• **Task**:
Transcribe the stretch of entries below from the line with "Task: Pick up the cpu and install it" through the line with "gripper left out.", exactly and with both ends included; leave out all other lines.

(Stored data entries)
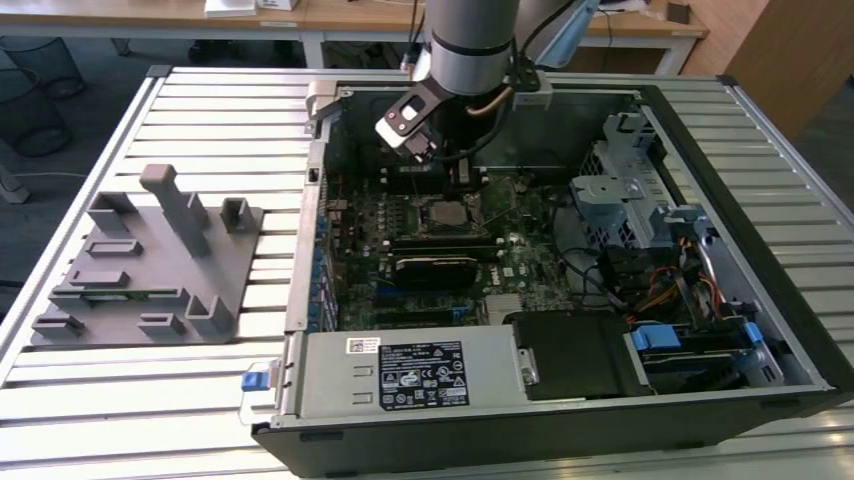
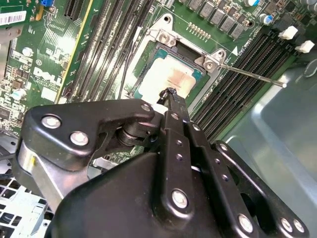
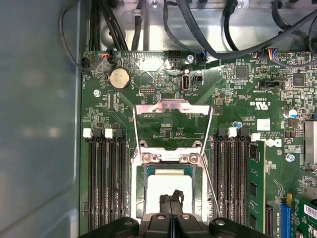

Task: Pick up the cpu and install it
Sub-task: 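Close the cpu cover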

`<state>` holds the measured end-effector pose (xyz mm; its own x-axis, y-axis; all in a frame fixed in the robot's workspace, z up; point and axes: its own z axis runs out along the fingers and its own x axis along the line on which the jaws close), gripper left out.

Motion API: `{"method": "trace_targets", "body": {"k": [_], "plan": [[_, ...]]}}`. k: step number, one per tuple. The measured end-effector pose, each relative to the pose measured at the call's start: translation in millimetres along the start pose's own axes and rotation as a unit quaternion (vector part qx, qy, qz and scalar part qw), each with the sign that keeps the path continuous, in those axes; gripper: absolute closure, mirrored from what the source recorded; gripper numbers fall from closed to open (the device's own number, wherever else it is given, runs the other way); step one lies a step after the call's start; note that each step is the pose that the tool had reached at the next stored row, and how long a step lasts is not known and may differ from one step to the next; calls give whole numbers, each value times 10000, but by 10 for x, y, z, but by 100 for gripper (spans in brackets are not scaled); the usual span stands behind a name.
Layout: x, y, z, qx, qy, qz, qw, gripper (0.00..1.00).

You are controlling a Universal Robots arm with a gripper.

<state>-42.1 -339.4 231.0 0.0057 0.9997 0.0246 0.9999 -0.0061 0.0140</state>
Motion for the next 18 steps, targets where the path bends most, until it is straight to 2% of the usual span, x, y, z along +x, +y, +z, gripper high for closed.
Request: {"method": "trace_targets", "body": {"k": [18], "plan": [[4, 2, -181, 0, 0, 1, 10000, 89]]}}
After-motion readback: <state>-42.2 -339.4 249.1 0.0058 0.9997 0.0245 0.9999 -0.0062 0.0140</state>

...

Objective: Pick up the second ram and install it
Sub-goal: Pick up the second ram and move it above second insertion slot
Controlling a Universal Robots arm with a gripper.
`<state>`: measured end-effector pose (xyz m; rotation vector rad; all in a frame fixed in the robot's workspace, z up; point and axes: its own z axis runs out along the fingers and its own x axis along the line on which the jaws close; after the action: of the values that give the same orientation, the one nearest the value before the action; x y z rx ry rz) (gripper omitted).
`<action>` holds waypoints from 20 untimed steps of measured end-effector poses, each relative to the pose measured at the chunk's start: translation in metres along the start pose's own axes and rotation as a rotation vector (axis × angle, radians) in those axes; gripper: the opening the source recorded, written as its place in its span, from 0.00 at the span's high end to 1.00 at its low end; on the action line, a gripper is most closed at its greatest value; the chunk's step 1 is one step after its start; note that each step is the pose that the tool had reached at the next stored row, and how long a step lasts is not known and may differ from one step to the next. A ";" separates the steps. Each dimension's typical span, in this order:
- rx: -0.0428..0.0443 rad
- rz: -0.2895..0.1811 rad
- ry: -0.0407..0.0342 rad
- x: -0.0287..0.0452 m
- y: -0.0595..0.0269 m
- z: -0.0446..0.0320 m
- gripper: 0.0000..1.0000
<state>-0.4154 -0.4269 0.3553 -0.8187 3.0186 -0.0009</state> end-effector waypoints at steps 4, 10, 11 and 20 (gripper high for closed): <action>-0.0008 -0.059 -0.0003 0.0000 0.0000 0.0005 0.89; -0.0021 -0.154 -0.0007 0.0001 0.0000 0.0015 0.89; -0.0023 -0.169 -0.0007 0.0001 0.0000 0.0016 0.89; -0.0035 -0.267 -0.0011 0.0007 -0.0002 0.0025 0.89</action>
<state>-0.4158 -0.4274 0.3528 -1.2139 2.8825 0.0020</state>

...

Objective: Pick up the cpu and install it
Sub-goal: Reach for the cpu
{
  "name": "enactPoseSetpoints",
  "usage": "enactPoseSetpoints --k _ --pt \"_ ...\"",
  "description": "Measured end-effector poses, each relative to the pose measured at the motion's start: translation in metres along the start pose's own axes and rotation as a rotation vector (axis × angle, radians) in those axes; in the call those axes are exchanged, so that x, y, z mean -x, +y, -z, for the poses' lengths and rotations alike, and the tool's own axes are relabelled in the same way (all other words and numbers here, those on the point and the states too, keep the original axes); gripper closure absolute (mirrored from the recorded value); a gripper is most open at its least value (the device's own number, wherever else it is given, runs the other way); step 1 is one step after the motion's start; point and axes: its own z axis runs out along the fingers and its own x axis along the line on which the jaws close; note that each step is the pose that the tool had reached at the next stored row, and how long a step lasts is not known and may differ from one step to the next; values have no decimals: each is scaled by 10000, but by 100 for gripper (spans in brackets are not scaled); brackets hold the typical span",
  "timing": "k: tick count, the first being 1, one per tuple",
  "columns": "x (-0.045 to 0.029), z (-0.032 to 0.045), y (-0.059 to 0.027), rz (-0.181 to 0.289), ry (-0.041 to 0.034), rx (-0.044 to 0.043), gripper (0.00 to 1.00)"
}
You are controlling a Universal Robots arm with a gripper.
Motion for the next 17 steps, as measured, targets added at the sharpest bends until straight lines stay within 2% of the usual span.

• **Response**:
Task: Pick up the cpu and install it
Sub-task: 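Close the cpu cover
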
`<state>` holds the measured end-effector pose (xyz mm; its own x-axis, y-axis; all in a frame fixed in the robot's workspace, z up; point and axes: its own z axis runs out along the fingers and its own x axis along the line on which the jaws close), gripper left out.

No further work is required for this exercise.